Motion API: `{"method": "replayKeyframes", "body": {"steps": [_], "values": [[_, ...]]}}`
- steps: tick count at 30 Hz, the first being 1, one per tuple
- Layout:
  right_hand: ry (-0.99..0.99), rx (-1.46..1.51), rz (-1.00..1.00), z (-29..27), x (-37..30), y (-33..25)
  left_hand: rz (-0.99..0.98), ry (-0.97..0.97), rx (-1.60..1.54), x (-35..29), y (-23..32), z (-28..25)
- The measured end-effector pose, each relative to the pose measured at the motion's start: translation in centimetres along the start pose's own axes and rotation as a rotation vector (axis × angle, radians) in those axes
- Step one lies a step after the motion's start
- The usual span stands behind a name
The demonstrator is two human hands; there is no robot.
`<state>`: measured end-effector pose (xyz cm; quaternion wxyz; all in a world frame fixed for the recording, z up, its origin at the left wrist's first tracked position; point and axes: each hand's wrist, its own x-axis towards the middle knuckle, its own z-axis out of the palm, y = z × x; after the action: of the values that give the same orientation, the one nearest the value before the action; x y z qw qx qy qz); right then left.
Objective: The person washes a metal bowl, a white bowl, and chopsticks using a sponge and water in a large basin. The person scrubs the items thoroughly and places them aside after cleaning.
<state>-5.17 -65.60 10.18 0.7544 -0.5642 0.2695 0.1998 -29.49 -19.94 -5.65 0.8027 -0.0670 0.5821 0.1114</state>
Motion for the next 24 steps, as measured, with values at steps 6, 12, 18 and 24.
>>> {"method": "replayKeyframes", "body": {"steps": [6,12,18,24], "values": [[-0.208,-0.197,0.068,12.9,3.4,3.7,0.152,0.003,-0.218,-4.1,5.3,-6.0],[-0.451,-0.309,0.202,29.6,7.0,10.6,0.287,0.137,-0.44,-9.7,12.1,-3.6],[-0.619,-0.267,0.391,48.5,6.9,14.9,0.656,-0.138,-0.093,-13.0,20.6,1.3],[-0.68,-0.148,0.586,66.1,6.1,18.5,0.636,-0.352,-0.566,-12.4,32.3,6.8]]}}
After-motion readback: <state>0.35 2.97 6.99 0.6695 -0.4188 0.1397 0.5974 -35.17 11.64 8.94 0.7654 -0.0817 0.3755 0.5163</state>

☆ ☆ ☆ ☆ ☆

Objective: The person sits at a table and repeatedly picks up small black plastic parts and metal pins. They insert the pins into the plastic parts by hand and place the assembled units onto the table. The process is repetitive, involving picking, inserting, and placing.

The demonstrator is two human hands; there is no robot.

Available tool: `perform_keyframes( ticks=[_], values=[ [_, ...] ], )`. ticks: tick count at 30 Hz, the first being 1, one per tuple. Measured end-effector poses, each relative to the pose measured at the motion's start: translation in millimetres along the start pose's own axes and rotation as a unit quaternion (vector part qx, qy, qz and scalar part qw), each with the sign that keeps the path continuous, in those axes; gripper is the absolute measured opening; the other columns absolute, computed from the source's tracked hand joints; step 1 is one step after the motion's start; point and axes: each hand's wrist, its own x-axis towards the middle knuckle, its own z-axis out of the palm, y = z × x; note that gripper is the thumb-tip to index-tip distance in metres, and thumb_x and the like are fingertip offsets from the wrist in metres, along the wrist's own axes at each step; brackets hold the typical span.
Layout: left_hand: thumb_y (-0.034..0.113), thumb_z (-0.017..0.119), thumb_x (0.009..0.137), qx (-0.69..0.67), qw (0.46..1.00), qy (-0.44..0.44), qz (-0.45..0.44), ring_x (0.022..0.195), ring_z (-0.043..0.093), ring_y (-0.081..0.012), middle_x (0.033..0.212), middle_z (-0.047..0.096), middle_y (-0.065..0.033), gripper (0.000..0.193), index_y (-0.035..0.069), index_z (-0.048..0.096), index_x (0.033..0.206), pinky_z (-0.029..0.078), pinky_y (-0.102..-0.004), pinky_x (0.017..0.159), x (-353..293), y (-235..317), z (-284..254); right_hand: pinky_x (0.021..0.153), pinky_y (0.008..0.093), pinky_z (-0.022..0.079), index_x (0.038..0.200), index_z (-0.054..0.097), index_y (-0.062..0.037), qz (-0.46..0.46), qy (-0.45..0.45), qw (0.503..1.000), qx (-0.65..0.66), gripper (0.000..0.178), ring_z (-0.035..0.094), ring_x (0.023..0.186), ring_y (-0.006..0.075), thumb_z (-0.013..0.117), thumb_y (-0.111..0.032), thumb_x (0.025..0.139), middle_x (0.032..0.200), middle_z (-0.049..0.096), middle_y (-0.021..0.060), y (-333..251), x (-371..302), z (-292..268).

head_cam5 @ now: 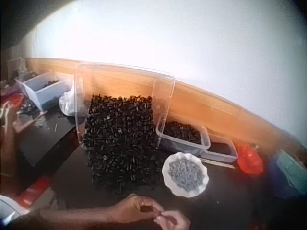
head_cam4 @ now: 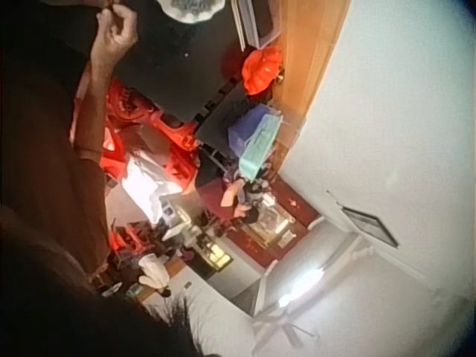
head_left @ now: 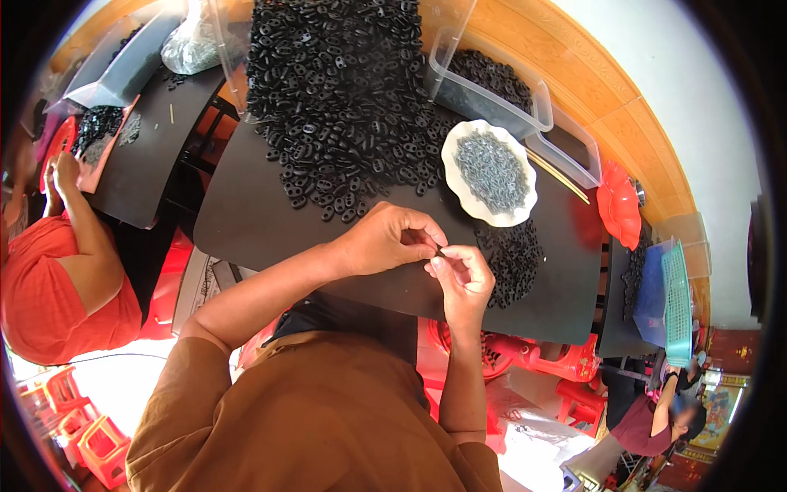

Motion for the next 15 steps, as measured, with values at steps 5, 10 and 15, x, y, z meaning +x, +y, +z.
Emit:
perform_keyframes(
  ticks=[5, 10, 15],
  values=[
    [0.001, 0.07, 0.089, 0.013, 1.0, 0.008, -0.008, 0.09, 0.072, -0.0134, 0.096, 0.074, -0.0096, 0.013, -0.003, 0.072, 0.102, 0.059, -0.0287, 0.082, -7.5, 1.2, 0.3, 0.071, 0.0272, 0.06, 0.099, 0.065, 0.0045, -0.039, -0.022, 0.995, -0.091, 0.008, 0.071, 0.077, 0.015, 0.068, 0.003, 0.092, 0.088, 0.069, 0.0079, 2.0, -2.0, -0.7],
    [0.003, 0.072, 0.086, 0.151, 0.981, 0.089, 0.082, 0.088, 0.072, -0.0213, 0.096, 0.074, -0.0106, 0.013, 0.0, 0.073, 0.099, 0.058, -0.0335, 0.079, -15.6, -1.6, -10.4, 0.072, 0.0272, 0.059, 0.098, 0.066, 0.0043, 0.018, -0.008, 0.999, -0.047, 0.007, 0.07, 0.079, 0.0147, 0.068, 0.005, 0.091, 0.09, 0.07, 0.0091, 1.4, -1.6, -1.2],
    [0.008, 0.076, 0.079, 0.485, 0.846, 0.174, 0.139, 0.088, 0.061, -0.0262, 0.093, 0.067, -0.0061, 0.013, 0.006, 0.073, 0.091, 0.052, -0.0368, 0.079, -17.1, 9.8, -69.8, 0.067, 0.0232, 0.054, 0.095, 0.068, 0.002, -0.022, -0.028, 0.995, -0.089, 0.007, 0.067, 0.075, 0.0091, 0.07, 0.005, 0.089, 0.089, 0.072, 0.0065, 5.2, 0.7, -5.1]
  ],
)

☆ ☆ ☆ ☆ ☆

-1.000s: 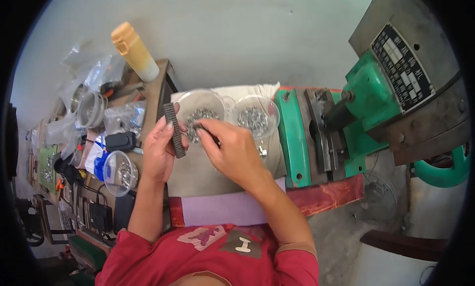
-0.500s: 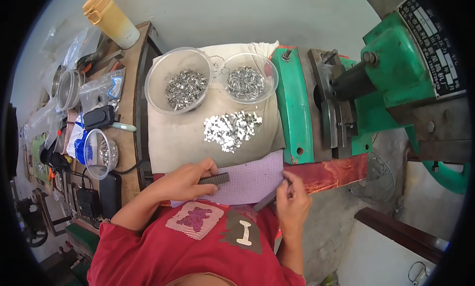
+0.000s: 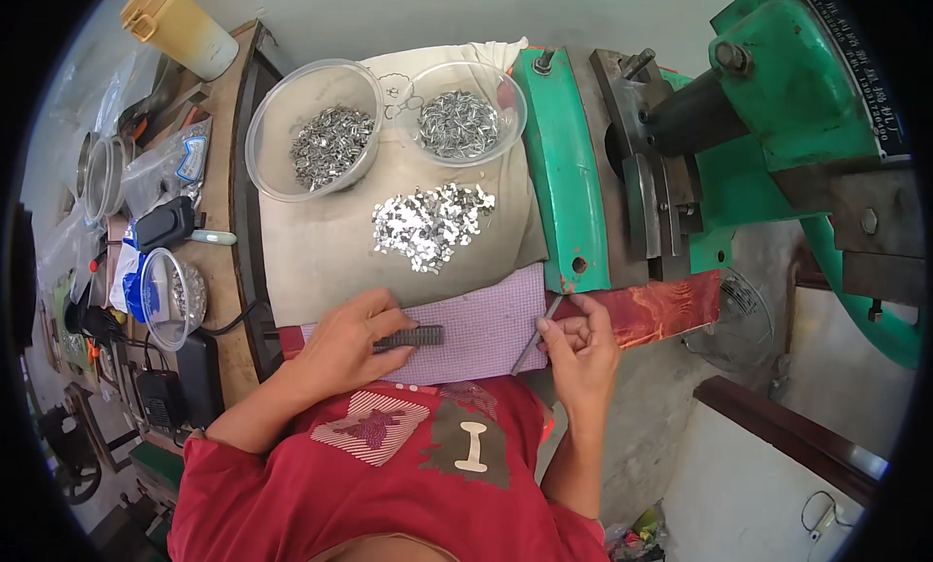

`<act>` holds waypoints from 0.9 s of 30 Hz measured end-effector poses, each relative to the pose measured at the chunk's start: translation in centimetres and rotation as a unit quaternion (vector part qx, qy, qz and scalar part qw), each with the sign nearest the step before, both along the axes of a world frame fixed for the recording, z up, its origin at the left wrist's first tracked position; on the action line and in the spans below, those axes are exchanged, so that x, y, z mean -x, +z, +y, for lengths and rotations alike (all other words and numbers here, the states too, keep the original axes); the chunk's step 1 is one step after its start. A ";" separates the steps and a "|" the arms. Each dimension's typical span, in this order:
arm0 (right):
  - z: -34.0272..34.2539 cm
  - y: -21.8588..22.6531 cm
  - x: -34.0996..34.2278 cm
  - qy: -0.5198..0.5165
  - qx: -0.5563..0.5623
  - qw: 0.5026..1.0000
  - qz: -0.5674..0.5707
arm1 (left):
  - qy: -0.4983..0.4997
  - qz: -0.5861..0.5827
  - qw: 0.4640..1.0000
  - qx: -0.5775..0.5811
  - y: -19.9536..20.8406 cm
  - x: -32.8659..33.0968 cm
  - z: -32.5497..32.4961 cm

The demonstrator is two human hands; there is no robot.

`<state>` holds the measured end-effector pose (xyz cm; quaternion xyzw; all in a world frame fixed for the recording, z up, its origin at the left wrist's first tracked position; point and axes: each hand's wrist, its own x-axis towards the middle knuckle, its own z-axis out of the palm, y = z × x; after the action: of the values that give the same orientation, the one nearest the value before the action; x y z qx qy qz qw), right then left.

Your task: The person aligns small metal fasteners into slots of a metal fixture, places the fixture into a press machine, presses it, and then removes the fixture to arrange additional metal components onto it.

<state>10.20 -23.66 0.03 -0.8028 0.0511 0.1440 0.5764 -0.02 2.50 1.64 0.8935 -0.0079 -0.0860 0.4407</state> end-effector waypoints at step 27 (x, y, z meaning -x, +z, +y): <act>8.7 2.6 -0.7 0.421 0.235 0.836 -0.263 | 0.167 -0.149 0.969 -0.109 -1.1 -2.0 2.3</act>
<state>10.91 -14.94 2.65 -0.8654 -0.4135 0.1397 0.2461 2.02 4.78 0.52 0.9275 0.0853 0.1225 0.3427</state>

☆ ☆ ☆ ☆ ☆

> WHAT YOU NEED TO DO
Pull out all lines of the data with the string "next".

> SOLUTION
Motion for the next 24 steps, as measured, with values at steps 6, 12, 18 and 24.
Motion for the next 15 steps, as measured, with values at steps 5, 10 and 15, x, y, z meaning +x, +y, +z.

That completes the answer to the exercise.